The River Between is a story about two ridges, Kameno and Makuyu, and their
competing philosophies. It builds tension in its imagery of opposition and suggests that this
tension predates colonialism. Waiyaki, a typical hero, is introduced as a typical hero with the
right curiosity and bloodline. He gains insight into his purpose and the turmoil it will bring
through his father, Chege, a weary prophet, and elder statesman from the Kameno ridge. The
novel is about the turmoil resulting from a 1929 decree by the Church of Scotland Mission
prohibiting circumcised individuals from attending mission schools.
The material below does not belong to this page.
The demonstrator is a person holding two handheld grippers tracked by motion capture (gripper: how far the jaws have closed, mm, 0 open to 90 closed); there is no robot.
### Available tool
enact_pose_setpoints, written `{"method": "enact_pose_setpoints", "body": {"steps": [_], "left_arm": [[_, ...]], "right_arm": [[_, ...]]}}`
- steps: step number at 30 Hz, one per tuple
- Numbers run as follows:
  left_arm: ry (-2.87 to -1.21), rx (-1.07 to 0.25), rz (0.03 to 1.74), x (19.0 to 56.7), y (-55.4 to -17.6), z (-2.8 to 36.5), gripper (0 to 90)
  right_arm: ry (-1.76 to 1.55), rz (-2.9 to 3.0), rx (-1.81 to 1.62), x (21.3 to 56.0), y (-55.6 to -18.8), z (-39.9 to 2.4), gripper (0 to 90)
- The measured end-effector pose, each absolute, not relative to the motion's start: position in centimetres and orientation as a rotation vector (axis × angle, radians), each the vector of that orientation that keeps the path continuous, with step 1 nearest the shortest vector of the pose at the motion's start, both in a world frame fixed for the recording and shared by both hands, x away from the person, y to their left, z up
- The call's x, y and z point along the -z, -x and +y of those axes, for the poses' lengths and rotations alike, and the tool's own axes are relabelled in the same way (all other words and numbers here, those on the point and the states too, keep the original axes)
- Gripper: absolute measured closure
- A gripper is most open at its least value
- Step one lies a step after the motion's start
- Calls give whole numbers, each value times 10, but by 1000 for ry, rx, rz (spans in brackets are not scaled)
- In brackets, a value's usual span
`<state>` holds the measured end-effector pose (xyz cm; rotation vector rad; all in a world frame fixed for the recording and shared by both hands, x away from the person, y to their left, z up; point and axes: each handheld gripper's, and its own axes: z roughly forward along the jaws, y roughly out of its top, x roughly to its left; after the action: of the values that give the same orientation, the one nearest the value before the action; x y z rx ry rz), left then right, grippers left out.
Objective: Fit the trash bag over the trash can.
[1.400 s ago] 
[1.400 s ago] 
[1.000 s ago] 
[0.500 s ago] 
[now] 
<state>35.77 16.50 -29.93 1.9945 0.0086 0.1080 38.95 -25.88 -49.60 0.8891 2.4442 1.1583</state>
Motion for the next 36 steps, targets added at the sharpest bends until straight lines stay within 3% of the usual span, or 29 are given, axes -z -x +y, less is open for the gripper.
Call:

Reverend Livingstone, the sole white character given a voice, was horrified by the
songs and actions he saw on the eve of circumcision. A wide swath of the community stands
in opposition to Livingstone's thinking and finds a voice in the prophet Chege, who reflects
that circumcision was the central rite in the Gikuyu way of life. Jomo Kenyatta's Facing
Mount Kenya argues that the abolition

Ngugi's novel is a defense of female genital mutilation, which is seen as a debate


about female equality and autonomy. Muthoni offers her body as a locus of compromise for
two competing worldviews, but the result is unfavorable. Waiyaki is a powerful symbol for
the community and a fixture in local politics. He pursues education as a means of uniting
Kameno and Makuyu, encouraged by his father and his time in missionary educational
institutions. He finds himself in constant conflict with Kabonyi, who represents the older
generation without strong convictions or belief in the primacy of Gikuyu culture. He resigns
from the Kiama to pursue the expansion of schools, his ultimate fate owing to this dogged
push for a resolution to a conflict that has deeper roots than he chooses to grasp.

Ngugi's Waiyaki is the first novel to explore the question of how colonialism can heal
cultural rifts. It takes readers on a journey out of the colonial matrix and into the real world,
showing life reclaimed from the simplifying template of colonialism.